To Chairman Himes, Ranking member Steil and the distinguished members of the House Select Committee on the Economy, good morning. My name is Ian Rowe.
I submit my testimony today as a proud product of the New York City public school system kindergarten through 12th grade, and a graduate of Brooklyn Tech High School, Cornell University College of Engineering and Harvard Business School. I am the founder and CEO of Vertex Partnership Academies, a new network of character-based, International Baccalaureate high schools, with the first campus to open in the Bronx in 2022. For the past 10 years, I was CEO of a non-profit network of public charter elementary and middle schools in the heart of the South Bronx and the Lower East Side of Manhattan. We educated more than 2,000 students—primarily low-income, black and Hispanic kids. We had nearly 5,000 families on our waiting list.
Many of our parents understand that racial disparities exist, but they know those disparities do not have to be destiny for their kids. These parents were given the power to choose our schools because they wanted their children to develop the skills and habits to become agents of their own uplift and build a better life, even in the face of structural barriers. In District 8 in the South Bronx, of the nearly 2,000 public school students beginning high school in the South Bronx in 2015, only 2 percent graduated ready for college four years later. That means 98 percent of students either dropped out of high school before completing their senior year or they did earn their high school diploma, but still needed remediation in math and reading – if they did go to college.
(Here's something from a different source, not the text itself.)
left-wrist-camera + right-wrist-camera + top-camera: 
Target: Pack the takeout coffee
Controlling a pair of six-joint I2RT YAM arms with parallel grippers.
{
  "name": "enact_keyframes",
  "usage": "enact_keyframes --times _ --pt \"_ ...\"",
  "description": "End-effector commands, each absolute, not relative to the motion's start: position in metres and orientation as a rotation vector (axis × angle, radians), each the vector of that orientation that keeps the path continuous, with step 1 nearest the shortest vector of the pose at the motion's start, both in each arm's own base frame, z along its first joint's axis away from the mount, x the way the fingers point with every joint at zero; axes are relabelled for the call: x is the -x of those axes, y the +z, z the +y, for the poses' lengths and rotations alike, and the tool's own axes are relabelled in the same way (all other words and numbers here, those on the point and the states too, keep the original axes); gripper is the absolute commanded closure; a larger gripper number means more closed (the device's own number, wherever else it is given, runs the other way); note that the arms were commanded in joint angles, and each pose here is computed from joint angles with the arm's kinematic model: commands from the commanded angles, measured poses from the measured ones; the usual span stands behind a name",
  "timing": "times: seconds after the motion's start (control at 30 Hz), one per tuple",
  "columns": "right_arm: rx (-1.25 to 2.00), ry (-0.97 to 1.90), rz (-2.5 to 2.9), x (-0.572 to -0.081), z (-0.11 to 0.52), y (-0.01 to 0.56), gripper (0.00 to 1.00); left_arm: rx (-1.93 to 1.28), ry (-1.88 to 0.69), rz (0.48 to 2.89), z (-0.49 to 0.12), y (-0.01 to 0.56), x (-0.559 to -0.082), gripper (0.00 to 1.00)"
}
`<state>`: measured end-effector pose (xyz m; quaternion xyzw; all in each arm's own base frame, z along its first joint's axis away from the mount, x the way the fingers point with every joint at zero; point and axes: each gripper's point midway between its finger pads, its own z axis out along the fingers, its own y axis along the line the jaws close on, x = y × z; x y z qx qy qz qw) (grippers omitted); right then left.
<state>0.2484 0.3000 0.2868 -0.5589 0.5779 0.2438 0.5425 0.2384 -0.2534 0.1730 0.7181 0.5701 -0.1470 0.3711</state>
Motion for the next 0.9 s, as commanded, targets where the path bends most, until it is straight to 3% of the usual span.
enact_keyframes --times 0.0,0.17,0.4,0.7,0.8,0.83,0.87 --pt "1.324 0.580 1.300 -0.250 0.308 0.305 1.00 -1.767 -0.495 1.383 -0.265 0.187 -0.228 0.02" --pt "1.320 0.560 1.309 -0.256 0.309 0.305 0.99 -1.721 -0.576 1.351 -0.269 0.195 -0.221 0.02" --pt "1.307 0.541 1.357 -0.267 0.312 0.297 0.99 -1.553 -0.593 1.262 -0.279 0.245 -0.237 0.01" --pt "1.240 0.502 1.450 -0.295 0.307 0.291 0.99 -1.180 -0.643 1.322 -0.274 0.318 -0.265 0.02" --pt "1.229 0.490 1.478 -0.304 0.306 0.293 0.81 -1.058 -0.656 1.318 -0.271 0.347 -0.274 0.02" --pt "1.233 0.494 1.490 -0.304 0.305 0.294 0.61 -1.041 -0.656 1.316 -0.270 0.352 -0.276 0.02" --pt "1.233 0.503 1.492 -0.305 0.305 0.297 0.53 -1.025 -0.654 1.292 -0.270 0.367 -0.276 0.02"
We cannot ignore that the racial disparities we are seeking to close originated long before they show up for adults as statistical gaps in financial wealth, home ownership or crime. In this district, if only 2% of mostly black and brown kids are graduating from high school capable of doing even basic reading and math, why would we reasonably expect these same kids as adults to be flourishing in higher education and the workplace, starting businesses, getting married, having children within marriage, or any of the other behaviors that typically mark passage into young adulthood and likely entry into the middle class or beyond?